> _Information supplied_
------
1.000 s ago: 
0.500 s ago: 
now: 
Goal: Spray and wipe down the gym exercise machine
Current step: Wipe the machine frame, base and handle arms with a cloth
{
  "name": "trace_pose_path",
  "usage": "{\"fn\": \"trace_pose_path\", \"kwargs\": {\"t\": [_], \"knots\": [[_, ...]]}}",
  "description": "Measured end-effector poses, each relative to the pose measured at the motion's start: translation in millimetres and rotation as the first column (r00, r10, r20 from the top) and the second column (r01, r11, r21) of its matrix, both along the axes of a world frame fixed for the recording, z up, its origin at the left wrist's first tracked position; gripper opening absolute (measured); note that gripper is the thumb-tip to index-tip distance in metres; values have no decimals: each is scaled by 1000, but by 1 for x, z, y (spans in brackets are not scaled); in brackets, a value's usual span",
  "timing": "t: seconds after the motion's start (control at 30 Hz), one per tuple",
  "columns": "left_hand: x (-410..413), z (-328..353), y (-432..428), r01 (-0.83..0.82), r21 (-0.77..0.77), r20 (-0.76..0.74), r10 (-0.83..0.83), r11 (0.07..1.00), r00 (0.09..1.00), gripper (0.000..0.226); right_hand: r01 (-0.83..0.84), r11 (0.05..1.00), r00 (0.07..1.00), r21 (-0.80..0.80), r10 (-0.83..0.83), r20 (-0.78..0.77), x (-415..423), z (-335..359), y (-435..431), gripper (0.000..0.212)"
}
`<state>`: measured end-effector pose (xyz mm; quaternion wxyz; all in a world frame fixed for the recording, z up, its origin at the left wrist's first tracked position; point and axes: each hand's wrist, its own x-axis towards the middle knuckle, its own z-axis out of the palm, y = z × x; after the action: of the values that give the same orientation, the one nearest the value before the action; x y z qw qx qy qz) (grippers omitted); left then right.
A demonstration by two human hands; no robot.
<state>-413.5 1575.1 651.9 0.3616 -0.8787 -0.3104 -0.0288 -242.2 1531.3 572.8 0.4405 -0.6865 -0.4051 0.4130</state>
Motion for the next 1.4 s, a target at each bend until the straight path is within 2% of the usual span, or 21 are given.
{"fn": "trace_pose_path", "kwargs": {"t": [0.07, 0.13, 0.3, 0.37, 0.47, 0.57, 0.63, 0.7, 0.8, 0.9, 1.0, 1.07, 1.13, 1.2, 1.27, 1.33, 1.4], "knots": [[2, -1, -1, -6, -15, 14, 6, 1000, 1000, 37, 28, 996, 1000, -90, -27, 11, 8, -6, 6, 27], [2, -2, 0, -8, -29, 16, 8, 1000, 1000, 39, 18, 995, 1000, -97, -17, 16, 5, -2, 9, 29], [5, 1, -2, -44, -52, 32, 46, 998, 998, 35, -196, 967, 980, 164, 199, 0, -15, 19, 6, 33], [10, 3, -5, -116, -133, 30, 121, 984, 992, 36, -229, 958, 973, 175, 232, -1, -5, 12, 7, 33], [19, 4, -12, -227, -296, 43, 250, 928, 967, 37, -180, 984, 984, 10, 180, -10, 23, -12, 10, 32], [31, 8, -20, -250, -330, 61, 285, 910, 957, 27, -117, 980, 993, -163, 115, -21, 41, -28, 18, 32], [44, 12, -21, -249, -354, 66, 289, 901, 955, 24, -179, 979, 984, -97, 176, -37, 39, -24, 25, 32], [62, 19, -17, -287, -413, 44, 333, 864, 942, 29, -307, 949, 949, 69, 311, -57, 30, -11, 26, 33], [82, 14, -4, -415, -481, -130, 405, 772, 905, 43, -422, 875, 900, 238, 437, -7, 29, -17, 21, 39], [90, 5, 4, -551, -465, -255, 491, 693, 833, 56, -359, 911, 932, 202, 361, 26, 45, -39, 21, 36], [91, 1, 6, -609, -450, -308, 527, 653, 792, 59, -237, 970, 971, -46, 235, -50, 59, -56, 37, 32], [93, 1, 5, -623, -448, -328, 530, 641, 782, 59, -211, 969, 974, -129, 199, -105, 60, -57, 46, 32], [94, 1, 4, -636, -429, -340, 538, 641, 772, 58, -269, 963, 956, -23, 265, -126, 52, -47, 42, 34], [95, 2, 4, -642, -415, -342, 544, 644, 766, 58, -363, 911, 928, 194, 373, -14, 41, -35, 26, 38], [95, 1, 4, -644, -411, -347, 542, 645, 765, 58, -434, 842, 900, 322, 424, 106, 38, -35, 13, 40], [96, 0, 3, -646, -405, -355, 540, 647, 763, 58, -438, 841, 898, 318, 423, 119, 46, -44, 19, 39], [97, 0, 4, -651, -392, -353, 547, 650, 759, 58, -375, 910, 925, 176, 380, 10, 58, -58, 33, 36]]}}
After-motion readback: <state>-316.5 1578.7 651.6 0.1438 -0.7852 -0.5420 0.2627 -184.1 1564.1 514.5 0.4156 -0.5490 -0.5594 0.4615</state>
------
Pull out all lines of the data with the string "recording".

> _Solution below_
  "description": "Measured end-effector poses, each relative to the pose measured at the motion's start: translation in millimetres and rotation as the first column (r00, r10, r20 from the top) and the second column (r01, r11, r21) of its matrix, both along the axes of a world frame fixed for the recording, z up, its origin at the left wrist's first tracked position; gripper opening absolute (measured); note that gripper is the thumb-tip to index-tip distance in metres; values have no decimals: each is scaled by 1000, but by 1 for x, z, y (spans in brackets are not scaled); in brackets, a value's usual span",
`<state>`: measured end-effector pose (xyz mm; quaternion wxyz; all in a world frame fixed for the recording, z up, its origin at the left wrist's first tracked position; point and axes: each hand's wrist, its own x-axis towards the middle knuckle, its own z-axis out of the palm, y = z × x; after the action: of the values that give the same orientation, the one nearest the value before the action; x y z qw qx qy qz) (grippers omitted); left then right.

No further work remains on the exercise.